▶ **The task**: Beginning with the line that contains "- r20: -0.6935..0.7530" in the material below, print each line exactly until the line that contains "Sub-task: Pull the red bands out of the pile" has been printed, then stop.

▶ **Raw data**:
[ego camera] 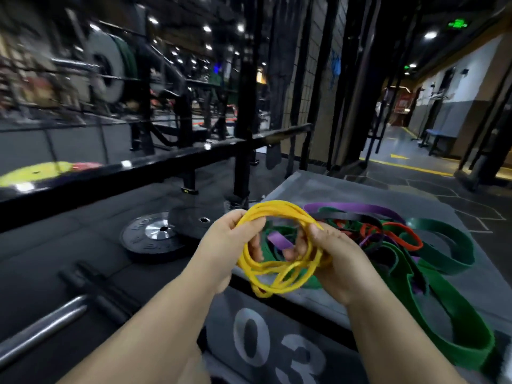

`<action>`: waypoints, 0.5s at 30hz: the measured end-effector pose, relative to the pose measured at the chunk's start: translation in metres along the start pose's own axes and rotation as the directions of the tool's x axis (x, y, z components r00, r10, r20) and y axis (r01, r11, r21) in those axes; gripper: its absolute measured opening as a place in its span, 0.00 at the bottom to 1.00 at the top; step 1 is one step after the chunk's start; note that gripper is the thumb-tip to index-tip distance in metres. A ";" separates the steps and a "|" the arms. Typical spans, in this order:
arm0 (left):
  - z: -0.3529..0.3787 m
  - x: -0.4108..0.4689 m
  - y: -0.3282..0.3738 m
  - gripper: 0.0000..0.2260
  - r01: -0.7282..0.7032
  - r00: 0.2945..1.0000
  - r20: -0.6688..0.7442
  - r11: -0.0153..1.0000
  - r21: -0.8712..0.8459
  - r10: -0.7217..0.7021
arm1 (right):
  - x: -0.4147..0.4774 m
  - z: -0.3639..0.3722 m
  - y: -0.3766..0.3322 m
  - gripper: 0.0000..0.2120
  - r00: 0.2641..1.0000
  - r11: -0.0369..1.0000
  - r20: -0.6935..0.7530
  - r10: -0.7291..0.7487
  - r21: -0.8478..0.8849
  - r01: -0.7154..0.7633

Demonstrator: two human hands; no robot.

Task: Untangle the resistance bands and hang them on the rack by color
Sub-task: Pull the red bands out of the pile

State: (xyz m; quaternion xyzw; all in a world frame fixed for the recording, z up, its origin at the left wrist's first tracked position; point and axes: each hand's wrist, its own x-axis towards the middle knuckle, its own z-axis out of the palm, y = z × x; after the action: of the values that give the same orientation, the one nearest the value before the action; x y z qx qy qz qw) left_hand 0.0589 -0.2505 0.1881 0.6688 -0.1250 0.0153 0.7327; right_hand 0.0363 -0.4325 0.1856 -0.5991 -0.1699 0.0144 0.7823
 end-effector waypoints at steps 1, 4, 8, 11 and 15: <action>-0.012 -0.007 0.008 0.11 -0.003 1.000 -0.021 1.000 0.019 0.004 | 0.006 0.014 -0.004 0.12 1.000 1.000 0.013 0.000 -0.010 0.000; -0.046 -0.030 0.032 0.08 -0.013 0.997 -0.075 0.997 0.076 0.019 | 0.020 0.056 -0.018 0.10 0.996 1.000 0.094 0.000 -0.028 0.003; -0.090 -0.067 0.066 0.05 -0.049 0.977 -0.204 0.995 0.089 0.066 | 0.032 0.111 -0.035 0.08 0.956 0.998 0.293 0.004 -0.063 0.015; -0.119 -0.099 0.087 0.08 -0.123 0.940 -0.314 0.991 0.045 0.131 | 0.034 0.151 -0.040 0.19 0.881 0.998 0.469 0.058 -0.026 -0.052; -0.146 -0.137 0.113 0.12 -0.204 0.892 -0.421 0.977 -0.054 0.163 | 0.031 0.200 -0.041 0.26 0.796 0.989 0.597 0.101 0.028 -0.146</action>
State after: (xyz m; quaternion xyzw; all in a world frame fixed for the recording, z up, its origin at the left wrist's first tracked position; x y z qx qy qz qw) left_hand -0.0710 -0.0753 0.2597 0.5993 -0.0302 0.2196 0.7692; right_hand 0.0018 -0.2508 0.2769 -0.5457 -0.3658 0.2581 0.7084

▶ **Your response**:
  - r20: -0.6935..0.7530
  - r10: -0.7291..0.7487
  - r21: -0.8478..0.8849
  - r01: -0.7154..0.7633

Demonstrator: two human hands; no robot.

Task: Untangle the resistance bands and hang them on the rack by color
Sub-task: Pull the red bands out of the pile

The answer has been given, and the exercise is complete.